§ **What this task involves**: Which lines of the records below contain the word "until"? Copy each of them out.

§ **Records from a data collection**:
___

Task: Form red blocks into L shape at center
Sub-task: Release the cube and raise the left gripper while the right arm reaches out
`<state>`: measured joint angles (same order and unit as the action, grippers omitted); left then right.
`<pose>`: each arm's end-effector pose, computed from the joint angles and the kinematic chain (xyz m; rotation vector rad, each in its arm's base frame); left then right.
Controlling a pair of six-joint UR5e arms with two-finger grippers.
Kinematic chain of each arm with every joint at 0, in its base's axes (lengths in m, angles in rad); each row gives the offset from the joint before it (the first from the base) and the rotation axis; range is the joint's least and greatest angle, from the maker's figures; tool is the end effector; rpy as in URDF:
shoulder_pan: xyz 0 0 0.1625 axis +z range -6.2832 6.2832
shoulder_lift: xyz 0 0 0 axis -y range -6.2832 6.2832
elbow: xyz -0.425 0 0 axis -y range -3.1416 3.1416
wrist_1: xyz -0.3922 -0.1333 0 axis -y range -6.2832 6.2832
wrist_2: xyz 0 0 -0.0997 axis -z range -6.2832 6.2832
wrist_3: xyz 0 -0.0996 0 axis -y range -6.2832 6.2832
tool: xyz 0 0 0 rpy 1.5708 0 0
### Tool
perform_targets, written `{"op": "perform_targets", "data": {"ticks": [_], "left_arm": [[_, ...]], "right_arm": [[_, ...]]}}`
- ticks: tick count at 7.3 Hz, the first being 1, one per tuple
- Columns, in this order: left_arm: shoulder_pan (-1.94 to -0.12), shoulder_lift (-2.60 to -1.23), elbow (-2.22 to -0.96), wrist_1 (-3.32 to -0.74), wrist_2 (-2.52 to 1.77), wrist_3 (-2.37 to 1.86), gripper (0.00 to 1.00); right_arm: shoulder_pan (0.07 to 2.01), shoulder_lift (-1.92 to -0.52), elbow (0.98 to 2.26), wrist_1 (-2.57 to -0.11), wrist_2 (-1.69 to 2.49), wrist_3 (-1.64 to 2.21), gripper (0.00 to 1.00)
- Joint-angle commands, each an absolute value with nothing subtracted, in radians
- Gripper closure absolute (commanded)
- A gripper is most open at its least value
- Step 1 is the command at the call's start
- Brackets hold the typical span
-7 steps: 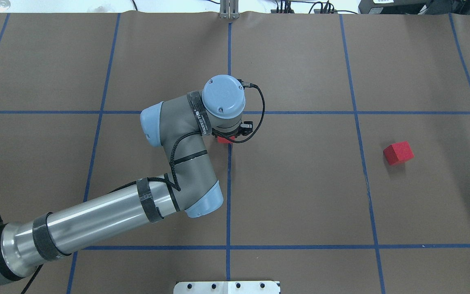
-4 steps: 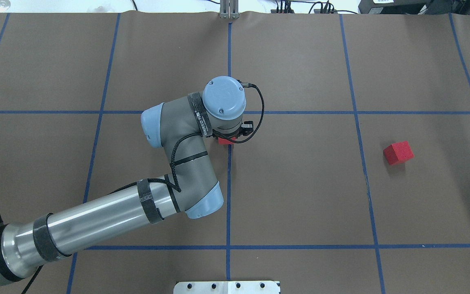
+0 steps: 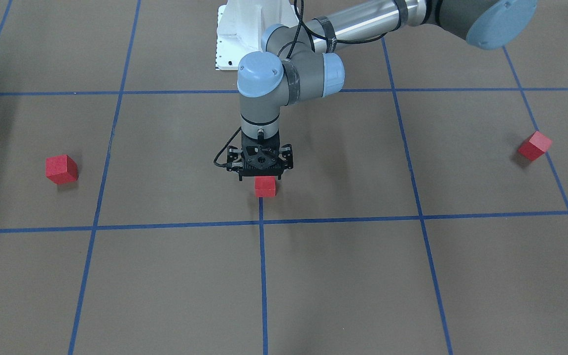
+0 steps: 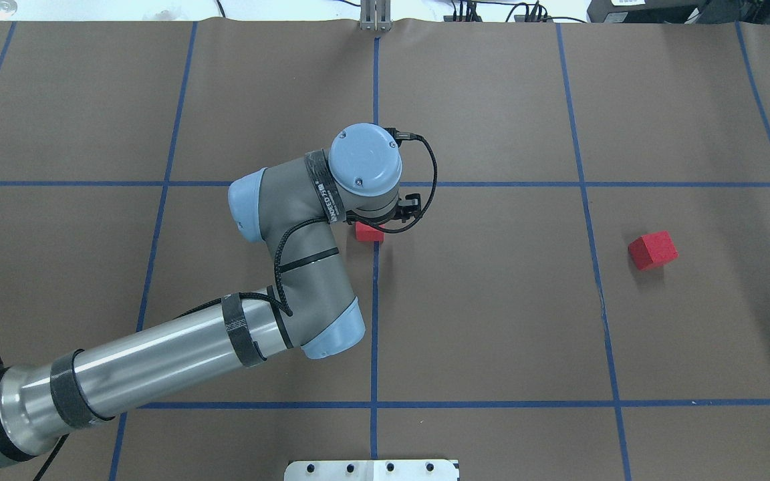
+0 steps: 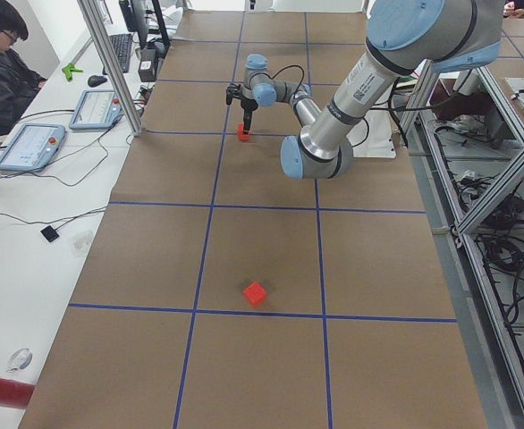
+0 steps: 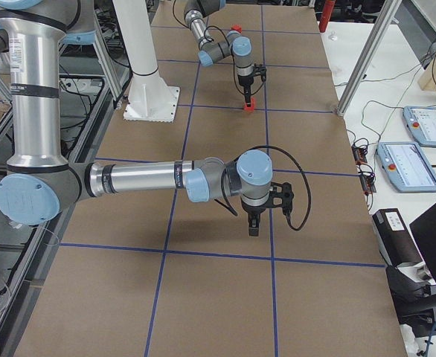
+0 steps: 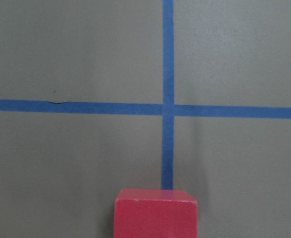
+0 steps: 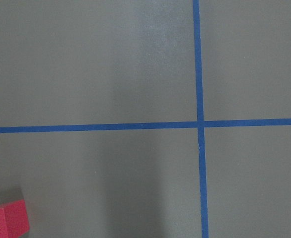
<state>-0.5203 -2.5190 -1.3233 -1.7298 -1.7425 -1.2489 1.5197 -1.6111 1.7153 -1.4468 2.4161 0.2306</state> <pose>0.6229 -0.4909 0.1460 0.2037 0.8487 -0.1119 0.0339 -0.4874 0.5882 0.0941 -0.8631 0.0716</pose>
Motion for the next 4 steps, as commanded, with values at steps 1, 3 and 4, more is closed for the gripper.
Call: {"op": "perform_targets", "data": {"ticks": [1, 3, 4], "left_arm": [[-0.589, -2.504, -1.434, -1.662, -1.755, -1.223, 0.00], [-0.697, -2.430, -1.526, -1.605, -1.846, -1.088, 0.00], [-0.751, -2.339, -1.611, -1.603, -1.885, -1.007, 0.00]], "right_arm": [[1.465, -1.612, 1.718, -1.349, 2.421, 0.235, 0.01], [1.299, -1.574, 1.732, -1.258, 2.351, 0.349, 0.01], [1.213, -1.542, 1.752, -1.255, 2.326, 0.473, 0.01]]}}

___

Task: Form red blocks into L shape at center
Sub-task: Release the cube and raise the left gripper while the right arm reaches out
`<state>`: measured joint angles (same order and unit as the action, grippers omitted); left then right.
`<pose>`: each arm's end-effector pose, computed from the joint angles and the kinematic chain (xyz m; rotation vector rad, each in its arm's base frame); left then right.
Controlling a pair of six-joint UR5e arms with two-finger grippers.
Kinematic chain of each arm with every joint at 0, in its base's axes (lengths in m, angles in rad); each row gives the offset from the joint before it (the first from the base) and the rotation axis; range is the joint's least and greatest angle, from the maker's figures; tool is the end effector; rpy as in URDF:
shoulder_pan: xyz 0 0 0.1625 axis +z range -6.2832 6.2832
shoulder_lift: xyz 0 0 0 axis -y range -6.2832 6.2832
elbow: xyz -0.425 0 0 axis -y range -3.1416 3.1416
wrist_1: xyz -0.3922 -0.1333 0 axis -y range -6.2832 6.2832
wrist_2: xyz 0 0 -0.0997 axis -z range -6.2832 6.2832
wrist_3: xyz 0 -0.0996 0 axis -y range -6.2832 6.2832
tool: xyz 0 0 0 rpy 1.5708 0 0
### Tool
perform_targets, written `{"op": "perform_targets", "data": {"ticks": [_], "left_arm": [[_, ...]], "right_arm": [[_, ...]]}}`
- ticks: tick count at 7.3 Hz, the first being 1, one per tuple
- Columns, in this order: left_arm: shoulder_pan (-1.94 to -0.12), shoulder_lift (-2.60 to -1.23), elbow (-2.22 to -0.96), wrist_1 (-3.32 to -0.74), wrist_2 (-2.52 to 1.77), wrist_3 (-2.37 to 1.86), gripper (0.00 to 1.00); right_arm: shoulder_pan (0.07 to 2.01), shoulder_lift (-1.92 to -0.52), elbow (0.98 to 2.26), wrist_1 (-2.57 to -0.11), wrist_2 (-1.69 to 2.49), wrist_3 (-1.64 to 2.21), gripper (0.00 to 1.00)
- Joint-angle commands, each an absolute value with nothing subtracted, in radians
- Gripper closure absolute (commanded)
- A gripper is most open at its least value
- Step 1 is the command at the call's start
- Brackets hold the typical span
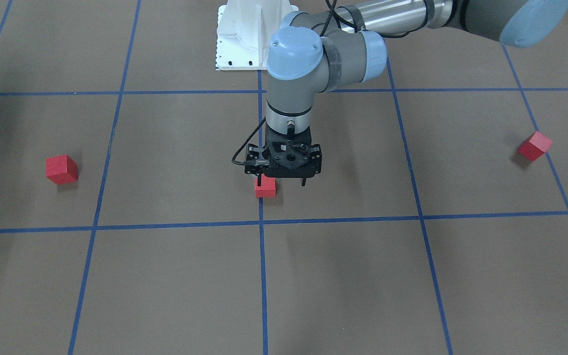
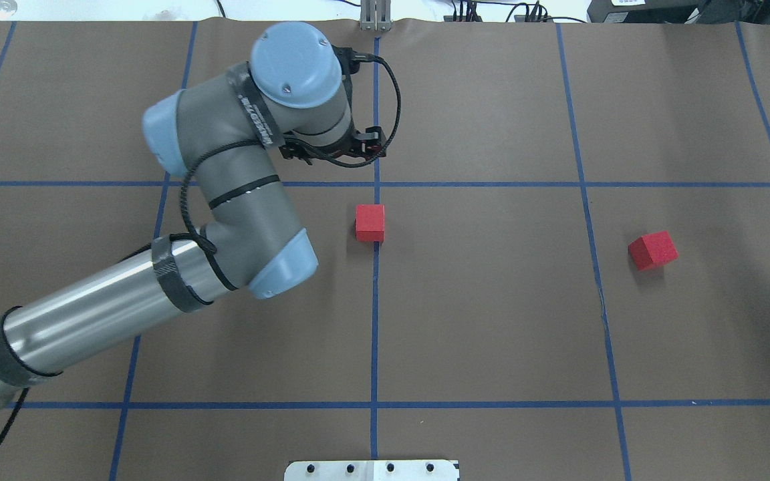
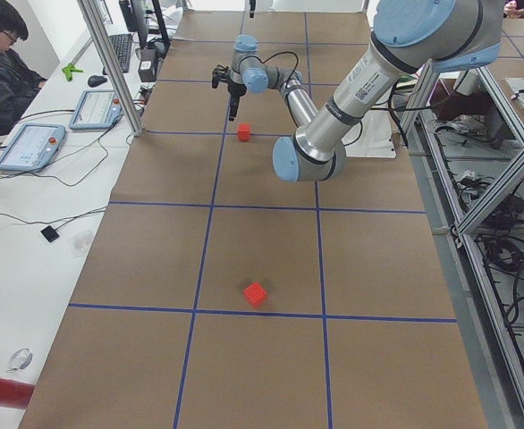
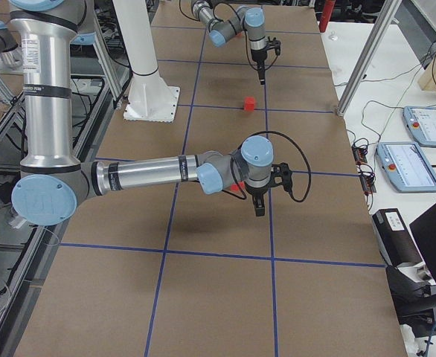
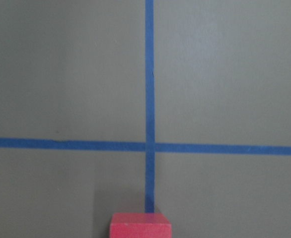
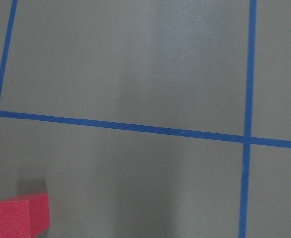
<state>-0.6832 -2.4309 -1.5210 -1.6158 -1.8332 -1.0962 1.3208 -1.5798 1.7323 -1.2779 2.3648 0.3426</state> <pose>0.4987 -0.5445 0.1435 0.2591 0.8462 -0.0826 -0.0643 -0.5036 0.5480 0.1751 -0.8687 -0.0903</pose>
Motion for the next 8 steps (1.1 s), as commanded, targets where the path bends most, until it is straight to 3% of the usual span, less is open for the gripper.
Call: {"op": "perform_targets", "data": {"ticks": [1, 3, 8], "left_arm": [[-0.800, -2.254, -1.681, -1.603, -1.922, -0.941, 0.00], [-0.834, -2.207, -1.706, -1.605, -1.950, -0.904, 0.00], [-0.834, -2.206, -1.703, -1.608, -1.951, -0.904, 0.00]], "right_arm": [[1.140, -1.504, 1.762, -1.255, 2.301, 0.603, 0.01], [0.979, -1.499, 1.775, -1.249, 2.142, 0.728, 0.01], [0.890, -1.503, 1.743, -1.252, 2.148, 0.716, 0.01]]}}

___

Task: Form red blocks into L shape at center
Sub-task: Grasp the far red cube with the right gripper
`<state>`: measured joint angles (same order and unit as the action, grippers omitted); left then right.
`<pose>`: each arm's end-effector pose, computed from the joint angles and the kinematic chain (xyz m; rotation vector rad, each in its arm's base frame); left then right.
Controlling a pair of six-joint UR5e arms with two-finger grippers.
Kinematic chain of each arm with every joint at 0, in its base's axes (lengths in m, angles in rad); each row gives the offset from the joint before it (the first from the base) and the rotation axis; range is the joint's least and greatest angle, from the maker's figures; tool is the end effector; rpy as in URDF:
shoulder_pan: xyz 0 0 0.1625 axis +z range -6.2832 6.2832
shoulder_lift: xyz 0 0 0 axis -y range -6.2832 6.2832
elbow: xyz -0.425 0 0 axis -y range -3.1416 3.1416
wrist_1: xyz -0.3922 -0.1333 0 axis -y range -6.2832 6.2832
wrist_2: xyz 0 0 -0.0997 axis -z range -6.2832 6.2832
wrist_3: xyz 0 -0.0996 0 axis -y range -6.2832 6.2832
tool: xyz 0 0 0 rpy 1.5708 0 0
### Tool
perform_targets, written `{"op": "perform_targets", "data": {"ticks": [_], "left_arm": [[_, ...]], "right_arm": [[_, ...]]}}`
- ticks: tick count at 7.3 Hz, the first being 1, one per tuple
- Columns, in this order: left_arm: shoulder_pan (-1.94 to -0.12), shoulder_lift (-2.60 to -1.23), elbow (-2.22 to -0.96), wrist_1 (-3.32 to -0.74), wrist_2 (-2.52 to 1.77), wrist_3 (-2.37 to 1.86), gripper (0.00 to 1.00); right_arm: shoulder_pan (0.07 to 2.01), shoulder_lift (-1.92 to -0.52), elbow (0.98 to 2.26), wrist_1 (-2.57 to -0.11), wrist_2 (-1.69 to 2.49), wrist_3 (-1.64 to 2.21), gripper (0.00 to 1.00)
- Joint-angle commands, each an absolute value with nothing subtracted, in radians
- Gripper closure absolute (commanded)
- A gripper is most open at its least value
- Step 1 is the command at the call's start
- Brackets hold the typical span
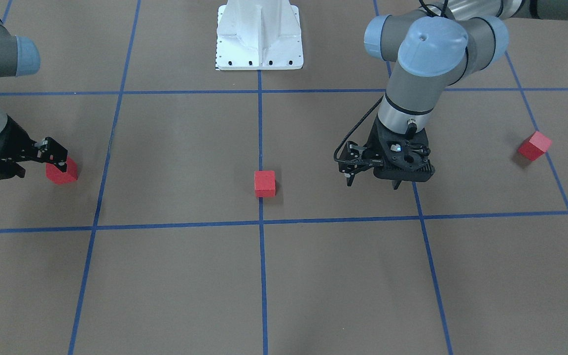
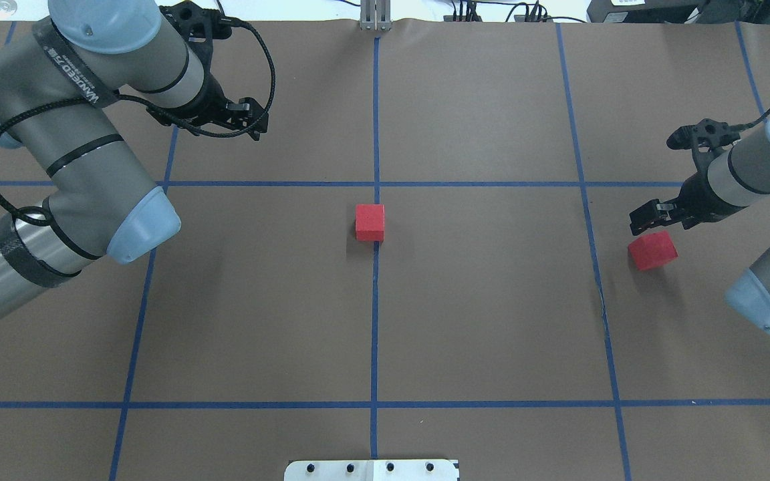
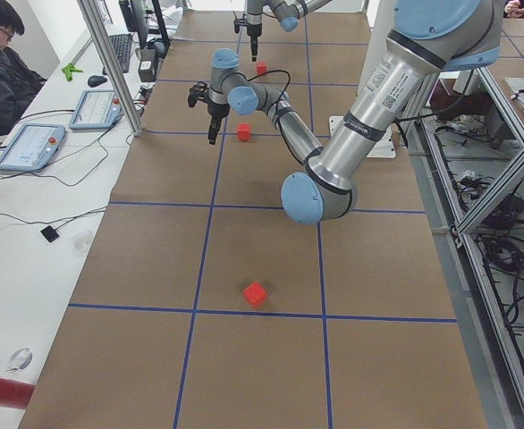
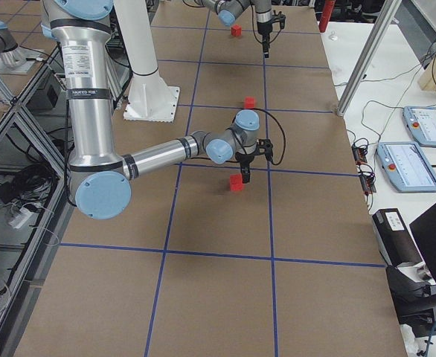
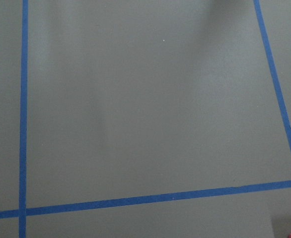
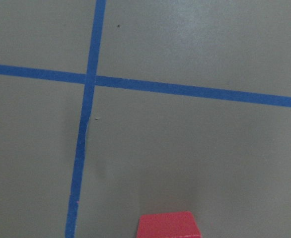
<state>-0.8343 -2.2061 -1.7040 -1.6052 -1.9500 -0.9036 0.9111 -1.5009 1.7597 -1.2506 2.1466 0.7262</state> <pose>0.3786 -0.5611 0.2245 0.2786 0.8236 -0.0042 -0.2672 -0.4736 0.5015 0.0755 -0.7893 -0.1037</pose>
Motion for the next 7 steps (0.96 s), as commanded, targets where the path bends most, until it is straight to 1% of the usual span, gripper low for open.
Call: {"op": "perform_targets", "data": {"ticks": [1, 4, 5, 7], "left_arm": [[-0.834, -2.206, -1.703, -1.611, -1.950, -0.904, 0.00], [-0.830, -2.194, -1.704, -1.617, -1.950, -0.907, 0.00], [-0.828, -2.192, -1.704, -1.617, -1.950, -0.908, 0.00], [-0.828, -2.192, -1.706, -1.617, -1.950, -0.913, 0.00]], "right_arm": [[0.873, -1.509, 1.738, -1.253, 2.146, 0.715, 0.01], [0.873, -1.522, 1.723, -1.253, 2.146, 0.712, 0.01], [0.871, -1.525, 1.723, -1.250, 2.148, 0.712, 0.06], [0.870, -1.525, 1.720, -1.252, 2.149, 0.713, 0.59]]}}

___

§ **Response**:
Motion for the next 8 steps (1.1 s), as commanded, targets where the path bends most, until it is straight to 3% of the usual span, less is open for the gripper.
Motion for the next 7 steps (0.96 s), as commanded, targets where the path bends most, until it is straight to 1% of the usual span, gripper low for open.

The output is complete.